Work order:
What is the number of lines in the records that contain "whereabouts"? Give only that number.

• • • • • • •

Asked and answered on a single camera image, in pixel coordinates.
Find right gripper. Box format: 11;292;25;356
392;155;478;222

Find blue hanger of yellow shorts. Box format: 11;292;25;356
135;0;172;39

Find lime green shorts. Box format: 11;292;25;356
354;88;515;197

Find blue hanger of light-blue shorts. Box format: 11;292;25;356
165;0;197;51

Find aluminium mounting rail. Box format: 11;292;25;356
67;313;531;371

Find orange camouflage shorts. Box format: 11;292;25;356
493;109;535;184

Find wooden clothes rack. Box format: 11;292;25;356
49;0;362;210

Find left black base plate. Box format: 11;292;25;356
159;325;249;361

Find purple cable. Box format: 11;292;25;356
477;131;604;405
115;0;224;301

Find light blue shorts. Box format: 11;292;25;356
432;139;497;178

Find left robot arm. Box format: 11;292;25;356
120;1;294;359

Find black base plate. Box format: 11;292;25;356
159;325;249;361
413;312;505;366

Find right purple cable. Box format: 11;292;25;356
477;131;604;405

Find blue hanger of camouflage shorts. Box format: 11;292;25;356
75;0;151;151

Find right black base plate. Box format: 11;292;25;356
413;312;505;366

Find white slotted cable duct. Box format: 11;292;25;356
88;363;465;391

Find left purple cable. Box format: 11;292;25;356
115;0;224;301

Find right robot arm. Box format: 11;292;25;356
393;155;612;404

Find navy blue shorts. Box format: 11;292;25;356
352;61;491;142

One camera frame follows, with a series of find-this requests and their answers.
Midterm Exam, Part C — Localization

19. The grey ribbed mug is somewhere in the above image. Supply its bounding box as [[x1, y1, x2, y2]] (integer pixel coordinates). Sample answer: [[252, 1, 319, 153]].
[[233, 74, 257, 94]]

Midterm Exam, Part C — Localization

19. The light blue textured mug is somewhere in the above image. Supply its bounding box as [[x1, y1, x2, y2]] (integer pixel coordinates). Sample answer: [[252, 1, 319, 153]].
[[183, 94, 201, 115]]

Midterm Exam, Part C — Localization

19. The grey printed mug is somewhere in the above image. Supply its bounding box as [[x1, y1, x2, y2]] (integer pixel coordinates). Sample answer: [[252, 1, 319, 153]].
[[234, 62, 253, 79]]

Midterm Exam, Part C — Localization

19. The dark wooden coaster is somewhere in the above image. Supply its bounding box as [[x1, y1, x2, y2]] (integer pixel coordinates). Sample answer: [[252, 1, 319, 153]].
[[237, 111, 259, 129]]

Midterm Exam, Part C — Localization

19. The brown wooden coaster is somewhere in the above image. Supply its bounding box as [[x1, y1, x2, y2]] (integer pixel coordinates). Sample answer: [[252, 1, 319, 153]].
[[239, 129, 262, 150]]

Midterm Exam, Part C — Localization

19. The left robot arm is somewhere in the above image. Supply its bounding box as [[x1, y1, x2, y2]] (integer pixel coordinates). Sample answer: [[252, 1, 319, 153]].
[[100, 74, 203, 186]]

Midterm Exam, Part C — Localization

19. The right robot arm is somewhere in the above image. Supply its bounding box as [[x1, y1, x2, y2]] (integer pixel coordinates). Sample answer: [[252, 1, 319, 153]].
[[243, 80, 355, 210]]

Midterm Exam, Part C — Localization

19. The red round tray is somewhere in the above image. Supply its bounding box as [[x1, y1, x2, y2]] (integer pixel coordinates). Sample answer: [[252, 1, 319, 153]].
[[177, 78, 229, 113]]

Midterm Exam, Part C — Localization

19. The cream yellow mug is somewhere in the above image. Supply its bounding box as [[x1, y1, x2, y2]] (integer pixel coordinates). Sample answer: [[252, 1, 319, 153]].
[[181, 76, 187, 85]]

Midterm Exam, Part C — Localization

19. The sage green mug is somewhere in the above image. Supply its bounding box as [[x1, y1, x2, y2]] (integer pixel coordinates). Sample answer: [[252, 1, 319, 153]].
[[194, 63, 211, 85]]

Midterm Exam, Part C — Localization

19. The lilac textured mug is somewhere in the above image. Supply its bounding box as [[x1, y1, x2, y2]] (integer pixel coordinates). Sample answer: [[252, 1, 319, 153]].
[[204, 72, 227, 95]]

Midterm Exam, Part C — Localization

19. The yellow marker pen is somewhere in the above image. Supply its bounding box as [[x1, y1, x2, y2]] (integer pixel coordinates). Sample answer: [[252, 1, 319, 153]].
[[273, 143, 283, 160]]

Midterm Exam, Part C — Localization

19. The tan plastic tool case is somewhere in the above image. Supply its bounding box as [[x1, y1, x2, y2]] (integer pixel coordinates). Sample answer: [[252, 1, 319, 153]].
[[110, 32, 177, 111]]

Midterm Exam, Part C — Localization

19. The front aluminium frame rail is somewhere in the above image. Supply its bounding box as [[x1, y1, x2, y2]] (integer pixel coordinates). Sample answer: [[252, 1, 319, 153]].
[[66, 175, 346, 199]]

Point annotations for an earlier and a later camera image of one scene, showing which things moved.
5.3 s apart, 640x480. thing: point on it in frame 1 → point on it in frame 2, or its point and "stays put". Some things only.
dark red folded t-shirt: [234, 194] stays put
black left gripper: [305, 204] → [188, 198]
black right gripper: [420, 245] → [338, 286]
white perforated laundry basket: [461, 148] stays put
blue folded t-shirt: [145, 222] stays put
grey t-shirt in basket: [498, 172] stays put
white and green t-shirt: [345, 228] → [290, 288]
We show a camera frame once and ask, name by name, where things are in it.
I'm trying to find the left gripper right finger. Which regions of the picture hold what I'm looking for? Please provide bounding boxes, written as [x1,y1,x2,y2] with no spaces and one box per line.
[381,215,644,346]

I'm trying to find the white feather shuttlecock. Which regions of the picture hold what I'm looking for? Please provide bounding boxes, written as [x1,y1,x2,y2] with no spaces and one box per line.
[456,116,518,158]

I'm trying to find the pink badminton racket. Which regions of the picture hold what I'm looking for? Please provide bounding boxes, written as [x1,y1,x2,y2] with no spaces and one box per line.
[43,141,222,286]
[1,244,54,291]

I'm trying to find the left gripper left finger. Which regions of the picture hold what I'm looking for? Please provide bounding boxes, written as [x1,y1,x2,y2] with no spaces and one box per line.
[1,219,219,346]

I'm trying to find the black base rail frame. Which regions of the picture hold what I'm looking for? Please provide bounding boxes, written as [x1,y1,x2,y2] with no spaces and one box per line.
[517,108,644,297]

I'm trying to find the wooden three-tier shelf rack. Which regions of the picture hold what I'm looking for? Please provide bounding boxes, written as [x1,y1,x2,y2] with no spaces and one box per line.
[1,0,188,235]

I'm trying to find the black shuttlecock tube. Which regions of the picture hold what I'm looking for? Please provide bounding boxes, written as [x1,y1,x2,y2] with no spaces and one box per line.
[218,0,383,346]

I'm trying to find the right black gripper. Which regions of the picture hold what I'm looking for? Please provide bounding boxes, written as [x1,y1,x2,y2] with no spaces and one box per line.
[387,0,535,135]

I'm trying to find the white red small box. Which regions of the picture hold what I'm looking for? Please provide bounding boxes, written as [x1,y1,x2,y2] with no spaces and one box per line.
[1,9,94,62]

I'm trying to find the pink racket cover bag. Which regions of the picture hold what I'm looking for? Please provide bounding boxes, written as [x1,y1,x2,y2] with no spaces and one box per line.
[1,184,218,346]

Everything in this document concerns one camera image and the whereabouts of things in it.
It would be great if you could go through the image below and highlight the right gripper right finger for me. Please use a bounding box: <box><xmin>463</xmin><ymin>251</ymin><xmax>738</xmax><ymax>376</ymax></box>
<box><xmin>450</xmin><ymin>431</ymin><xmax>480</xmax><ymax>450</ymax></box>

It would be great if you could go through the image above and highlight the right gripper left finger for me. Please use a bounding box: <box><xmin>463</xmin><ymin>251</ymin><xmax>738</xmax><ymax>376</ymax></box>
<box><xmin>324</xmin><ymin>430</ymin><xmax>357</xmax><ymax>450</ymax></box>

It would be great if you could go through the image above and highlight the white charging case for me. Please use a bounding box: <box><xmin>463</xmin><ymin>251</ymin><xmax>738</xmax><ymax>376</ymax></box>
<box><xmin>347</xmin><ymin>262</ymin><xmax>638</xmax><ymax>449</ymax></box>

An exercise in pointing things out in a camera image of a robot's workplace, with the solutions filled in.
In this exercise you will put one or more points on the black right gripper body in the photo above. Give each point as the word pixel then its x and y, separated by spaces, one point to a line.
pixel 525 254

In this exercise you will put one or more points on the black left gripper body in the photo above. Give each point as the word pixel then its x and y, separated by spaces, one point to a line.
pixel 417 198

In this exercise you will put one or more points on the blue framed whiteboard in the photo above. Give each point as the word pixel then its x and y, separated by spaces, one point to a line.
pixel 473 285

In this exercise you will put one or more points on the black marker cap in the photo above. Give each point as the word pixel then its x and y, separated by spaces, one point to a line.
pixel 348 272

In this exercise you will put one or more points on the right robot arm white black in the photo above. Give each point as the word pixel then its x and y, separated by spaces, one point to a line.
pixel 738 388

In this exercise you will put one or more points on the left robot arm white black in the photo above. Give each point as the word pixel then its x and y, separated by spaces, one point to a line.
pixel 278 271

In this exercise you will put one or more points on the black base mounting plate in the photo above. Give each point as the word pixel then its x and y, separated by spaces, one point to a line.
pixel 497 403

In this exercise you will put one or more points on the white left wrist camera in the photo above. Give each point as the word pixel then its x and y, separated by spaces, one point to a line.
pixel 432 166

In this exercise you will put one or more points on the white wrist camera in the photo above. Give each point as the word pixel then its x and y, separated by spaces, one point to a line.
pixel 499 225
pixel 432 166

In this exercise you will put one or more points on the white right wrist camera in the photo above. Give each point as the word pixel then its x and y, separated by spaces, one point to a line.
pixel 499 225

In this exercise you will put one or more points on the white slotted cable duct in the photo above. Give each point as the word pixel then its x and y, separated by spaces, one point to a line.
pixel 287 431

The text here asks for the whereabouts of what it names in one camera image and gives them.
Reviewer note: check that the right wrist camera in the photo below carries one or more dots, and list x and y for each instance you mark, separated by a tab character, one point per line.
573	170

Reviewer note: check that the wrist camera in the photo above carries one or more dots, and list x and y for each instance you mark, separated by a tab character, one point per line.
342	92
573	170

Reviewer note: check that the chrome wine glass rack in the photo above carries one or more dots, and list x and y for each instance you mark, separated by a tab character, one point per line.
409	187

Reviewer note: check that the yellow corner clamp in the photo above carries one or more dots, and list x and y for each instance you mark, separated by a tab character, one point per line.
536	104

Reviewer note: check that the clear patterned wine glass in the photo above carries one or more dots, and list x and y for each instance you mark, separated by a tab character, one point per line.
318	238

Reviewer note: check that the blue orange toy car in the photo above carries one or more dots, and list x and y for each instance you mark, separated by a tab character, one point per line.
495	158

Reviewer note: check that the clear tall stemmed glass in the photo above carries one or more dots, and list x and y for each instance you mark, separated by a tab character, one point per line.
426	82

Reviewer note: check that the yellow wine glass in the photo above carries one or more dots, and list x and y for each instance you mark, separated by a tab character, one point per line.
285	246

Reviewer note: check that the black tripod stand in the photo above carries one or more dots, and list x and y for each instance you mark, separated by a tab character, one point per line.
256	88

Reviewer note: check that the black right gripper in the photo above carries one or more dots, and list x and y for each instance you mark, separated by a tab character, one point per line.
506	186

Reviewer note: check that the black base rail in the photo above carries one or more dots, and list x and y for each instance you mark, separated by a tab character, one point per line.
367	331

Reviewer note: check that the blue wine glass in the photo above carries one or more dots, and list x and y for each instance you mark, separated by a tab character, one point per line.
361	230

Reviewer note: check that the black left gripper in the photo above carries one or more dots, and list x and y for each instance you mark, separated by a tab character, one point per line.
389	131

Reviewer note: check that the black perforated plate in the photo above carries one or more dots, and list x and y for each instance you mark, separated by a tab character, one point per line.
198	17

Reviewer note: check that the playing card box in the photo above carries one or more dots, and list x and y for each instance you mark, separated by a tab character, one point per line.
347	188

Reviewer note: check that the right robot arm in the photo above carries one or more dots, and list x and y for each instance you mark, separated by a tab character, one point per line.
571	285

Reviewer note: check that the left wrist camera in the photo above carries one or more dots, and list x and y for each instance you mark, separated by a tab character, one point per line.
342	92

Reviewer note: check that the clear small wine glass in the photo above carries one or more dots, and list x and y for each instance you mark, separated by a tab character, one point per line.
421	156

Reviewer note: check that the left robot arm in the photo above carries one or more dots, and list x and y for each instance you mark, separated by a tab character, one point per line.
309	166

• • • • • • •

Answer box:
2